Três anos depois, em outubro de 1989, nova visita, dessa vez
relâmpago. Quase um bate-volta, com direito a banho improvisado no chuveiro de
banhistas de um edifício na orla da Barra da Tijuca. Tinha 12 anos e fui com
meu pai assistir a um jogo da Internacional contra o Botafogo no Maracanã pelo
Campeonato Brasileiro (bons tempos aqueles em que minha Inter enfrentava os
grandes do futebol, mas esta também é outra história...).
Foi nessa visita que vi na praia a atriz Fernanda Torres e o
ator Pedro Cardoso. Eles gravavam, num dia nublado, cenas de um especial para a
TV Globo chamado “Todas as mulheres do mundo”. Fã de televisão desde pequeno e
tiéte da atriz, que havia protagonizado a primeira novela a que assisti na
vida, a segunda versão de “Selva de Pedra”, lembro de ter corrido até uma
barraca em busca de papel e caneta. Lá fui pedir um autógrafo para ela (sim,
ignorei o ator porque não o conhecia na época...). Guardo até hoje aquele
pequeno pedaço de folha de caderno com a assinatura da “Fernandinha”. Bem como
guardo na memória a experiência de ter assistido a uma partida de futebol no
“Maraca” (o Botafogo venceu por 1 a 0, mas isto é irrelevante).

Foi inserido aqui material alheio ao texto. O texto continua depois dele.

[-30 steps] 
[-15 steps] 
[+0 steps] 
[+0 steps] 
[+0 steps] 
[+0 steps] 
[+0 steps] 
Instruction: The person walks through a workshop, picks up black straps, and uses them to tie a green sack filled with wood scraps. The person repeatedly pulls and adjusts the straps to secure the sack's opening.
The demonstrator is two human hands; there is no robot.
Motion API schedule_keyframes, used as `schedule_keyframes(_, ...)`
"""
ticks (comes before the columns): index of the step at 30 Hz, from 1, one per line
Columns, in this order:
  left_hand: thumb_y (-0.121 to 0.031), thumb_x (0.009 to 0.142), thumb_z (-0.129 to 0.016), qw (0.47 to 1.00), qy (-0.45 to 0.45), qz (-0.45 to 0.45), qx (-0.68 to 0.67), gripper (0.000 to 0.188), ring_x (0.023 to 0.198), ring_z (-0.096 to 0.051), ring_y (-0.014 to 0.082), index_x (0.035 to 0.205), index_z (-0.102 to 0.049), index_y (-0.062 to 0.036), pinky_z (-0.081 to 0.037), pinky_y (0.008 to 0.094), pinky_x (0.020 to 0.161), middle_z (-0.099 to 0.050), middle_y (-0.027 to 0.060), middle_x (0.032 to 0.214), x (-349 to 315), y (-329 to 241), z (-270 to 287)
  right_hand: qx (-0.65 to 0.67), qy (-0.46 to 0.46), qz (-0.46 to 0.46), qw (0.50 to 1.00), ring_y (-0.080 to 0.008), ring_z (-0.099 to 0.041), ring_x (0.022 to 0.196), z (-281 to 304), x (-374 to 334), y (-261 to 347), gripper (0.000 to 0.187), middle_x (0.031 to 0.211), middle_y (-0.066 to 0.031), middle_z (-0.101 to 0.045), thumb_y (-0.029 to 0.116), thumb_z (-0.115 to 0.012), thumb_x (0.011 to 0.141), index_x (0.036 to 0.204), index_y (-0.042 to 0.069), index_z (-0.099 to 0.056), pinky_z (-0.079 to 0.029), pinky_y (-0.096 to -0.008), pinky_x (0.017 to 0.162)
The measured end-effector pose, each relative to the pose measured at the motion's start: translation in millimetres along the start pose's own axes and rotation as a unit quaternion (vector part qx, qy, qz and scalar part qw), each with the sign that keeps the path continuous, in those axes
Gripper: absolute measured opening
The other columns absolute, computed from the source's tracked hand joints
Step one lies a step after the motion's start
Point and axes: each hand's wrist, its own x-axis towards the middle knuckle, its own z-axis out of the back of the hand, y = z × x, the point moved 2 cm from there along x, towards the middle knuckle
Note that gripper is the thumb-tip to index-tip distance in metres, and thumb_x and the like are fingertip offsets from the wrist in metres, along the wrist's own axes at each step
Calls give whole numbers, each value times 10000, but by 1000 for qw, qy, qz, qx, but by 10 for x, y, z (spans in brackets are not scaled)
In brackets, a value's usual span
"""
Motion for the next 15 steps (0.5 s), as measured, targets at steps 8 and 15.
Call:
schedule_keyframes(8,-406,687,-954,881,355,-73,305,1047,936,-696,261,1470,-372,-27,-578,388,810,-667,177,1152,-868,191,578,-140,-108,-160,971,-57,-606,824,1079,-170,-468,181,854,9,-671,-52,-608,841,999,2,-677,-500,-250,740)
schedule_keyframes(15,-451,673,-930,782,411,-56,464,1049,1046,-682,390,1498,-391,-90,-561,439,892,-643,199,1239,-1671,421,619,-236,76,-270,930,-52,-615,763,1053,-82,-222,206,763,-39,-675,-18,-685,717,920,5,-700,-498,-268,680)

Em 1998, passei pelo Rio mais uma vez de forma relâmpago
quando visitei os estúdios da TV Globo no Jardim Botânico.
A partir de então, passei a sentir um certo repúdio pela
cidade. Provavelmente em razão do noticiário que mostrava um lugar cada vez
mais violento, com balas perdidas, arrastões, etc. O fato é que o Rio de
Janeiro se tornou, para mim, um destino indesejado. Comecei a invocar com o
jeito carioca de ser - sabe aquela malandragem deliciosa e inigualável? Enfim,
assumi o que há de mais preconceituoso entre os paulistas na eterna disputa com
os cariocas. Pura – e repugnante – ignorância, admito.
Até que em 2012, quase 15 anos depois da última visita, o
destino me levou de volta ao Rio em duas ocasiões. Fui simplesmente arrebatado pela
beleza e pelos encantos da cidade – não há definição melhor definitivamente! Mais
amadurecido, enxerguei a Cidade Maravilhosa com outros olhos, agora despidos de
preconceitos. Eu a recebi de alma e peito abertos. E este “novo” Rio de Janeiro
que descobri pode ser resumido nas palavras da escritora Martha Medeiros em seu
livro “Um lugar na janela”:
“Gosto de São Conrado e de ver as asas-deltas aterrissando
na areia. Adoro passear de carro pela avenida Niemeyer. Achei a paisagem do
aterro do Flamengo um assombro – aquele Pão de Açúcar saltando do mar é arrebatador.
O Jardim Botânico é um dos mais belos do mundo. (...) A chegada na Lagoa,
depois de se atravessar o túnel Rebouças, é o maior cartão de boas-vindas que
uma cidade pode oferecer aos forasteiros. Mas o bairro de Ipanema, para mim, é
a verdadeira cara do Rio (...).” (p. 112-3)
Às vezes é preciso percorrer o mundo para finalmente
descobrir que o paraíso está tão perto de nós. Com seus defeitos e suas
qualidades únicas. Sim, o Rio de Janeiro continua lindo. Cada vez mais lindo!